Wherever a line of the data contains "drill", copy that line.

- - - -

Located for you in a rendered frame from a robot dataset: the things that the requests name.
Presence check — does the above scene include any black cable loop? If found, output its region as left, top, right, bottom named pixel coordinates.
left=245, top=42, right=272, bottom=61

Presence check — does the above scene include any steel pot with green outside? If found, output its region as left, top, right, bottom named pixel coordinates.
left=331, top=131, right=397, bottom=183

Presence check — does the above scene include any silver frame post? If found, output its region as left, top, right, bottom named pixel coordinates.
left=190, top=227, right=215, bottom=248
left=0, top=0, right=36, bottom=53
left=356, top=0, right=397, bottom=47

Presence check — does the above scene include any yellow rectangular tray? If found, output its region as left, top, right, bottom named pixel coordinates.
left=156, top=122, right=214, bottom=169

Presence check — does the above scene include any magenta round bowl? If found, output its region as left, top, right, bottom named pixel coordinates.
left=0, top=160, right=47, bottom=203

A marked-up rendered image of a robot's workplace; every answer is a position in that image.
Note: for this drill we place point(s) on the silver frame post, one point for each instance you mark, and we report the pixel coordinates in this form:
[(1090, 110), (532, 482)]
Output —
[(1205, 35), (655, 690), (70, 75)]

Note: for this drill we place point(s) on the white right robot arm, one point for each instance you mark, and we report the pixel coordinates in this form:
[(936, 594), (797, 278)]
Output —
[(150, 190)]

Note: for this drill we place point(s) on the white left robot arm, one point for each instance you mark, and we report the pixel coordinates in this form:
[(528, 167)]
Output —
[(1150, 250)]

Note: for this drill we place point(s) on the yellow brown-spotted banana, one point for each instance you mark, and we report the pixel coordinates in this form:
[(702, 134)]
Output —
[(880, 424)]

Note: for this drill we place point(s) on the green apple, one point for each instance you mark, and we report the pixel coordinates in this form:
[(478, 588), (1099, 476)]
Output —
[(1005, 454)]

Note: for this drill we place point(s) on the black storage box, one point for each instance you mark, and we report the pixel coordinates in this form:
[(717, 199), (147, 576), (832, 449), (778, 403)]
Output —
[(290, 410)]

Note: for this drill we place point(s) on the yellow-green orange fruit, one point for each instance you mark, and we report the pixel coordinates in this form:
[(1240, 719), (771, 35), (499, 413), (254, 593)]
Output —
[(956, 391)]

- - - -

TASK SOLUTION:
Note: for this drill we place point(s) on the silver frame post, one point for each instance you mark, and we report the pixel coordinates in this form:
Note: for this drill we place point(s) on the white right robot arm, one point for each instance you mark, and we report the pixel coordinates in this form:
Note: for this drill we place point(s) on the white left robot arm, one point for each instance you mark, and we report the pixel coordinates in this form:
Note: for this drill we place point(s) on the yellow brown-spotted banana, one point for each instance you mark, and we report the pixel coordinates in this form:
Note: for this drill we place point(s) on the green apple, one point for each instance you mark, and we report the pixel coordinates in this form:
Note: for this drill we place point(s) on the black storage box, one point for each instance you mark, and we report the pixel coordinates in this form:
Note: for this drill we place point(s) on the yellow-green orange fruit, one point for each instance you mark, and we report the pixel coordinates in this form:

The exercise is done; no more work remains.